Directions:
I need every line of the material below that includes the string "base".

::::::::

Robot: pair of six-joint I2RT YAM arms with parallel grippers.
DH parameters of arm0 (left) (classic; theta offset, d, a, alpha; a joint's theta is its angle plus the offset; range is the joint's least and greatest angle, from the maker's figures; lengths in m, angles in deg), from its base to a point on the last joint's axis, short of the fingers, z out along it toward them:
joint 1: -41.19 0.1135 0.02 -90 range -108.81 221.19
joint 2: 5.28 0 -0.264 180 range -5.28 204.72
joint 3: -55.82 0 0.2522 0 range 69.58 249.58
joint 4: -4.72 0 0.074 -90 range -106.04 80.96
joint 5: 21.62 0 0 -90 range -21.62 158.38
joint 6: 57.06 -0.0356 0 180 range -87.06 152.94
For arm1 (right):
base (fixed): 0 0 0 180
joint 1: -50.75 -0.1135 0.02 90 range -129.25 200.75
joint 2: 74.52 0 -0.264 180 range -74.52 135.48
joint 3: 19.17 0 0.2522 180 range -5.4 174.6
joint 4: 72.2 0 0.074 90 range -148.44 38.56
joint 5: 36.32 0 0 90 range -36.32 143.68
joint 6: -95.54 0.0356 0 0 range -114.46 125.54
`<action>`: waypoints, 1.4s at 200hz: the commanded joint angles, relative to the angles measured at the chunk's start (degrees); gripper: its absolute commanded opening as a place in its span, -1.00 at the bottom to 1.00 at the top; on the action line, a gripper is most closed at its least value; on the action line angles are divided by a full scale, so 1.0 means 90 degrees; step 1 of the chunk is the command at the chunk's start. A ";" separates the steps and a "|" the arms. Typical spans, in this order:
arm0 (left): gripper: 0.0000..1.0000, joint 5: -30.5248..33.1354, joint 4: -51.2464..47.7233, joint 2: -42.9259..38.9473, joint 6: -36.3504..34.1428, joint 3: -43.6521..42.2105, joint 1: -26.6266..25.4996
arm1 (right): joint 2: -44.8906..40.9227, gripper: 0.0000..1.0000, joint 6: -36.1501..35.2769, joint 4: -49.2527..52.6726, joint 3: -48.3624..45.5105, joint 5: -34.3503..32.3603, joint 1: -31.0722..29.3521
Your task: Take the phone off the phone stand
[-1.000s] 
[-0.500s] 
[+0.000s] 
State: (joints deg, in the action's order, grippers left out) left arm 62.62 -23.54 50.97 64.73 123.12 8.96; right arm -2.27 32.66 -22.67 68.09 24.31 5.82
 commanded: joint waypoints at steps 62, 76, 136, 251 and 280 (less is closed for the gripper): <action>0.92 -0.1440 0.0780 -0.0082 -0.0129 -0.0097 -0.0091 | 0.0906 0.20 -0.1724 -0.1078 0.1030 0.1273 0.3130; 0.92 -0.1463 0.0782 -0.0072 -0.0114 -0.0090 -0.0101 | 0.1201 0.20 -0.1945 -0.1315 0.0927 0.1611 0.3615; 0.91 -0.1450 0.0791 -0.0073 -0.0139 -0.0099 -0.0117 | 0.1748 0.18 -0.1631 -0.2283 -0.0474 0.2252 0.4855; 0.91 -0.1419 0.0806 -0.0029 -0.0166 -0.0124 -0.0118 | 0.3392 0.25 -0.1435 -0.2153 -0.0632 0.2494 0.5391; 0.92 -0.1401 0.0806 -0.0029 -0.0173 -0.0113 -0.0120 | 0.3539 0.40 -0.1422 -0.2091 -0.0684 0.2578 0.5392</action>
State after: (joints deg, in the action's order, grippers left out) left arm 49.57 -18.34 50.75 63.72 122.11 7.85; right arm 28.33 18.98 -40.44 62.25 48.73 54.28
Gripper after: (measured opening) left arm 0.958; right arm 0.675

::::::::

Solution to the problem:
DH parameters of arm0 (left) (classic; theta offset, d, a, alpha; a joint's theta is its angle plus the offset; range is the joint's least and greatest angle, from the maker's figures; lengths in m, angles in deg), from its base to a point on the last joint's axis, short of the fingers, z out along it toward them:
base (fixed): 0 0 0 180

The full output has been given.